Whole Genome Comparison Reveals High Levels of Inbreeding and Strain Redundancy Across the Spectrum of Commercial Wine Strains of Saccharomyces cerevisiae.

Humans have been consuming wines for more than 7000 yr . For most of this time, fermentations were presumably performed by strains of Saccharomyces cerevisiae that naturally found their way into the fermenting must . In contrast, most commercial wines are now produced by inoculation with pure yeast monocultures, ensuring consistent, reliable and reproducible fermentations, and there are now hundreds of these yeast starter cultures commercially available.

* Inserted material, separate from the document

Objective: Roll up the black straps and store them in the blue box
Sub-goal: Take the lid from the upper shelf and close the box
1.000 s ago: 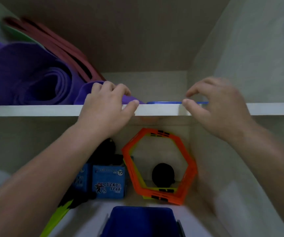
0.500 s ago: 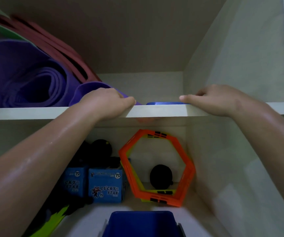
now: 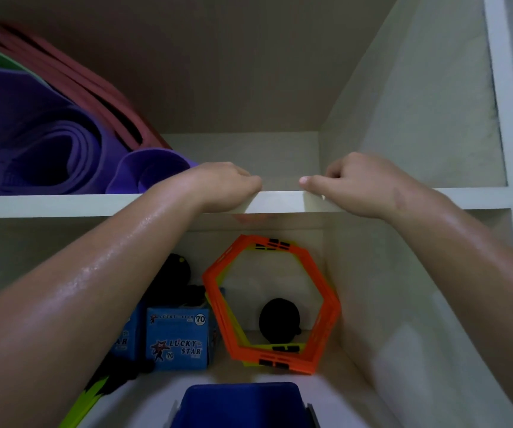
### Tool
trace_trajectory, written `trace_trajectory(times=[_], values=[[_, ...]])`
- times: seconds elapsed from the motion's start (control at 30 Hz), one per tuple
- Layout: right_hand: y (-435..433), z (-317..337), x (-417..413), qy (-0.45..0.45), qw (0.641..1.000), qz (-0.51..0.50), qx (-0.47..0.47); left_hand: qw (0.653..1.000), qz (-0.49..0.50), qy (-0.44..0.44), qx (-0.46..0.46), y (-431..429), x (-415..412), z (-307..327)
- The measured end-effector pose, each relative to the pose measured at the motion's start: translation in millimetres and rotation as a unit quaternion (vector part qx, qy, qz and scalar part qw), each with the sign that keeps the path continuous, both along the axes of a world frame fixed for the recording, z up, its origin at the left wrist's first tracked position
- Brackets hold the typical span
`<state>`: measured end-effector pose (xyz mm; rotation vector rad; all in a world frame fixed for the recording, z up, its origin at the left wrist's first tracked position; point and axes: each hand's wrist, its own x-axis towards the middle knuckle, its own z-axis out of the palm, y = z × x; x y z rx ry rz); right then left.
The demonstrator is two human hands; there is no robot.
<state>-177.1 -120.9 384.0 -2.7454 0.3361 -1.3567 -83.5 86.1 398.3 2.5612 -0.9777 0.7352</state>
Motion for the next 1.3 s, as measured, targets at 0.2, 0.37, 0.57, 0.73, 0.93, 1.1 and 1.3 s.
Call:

In order to thoroughly investigate the genetic diversity that has been captured by over 50 yr of commercial wine yeast development and domestication, whole genome sequencing has been performed on 212 strains of S. cerevisiae, including 119 commercial wine and brewing starter strains, and wine isolates from across seven decades. Comparative genomic analysis indicates that, despite their large numbers, commercial strains, and wine strains in general, are extremely similar genetically, possessing all of the hallmarks of a population bottle-neck, and high levels of inbreeding. In addition, many commercial strains from multiple suppliers are nearly genetically identical, suggesting that the limits of effective genetic variation within this genetically narrow group may be approaching saturation.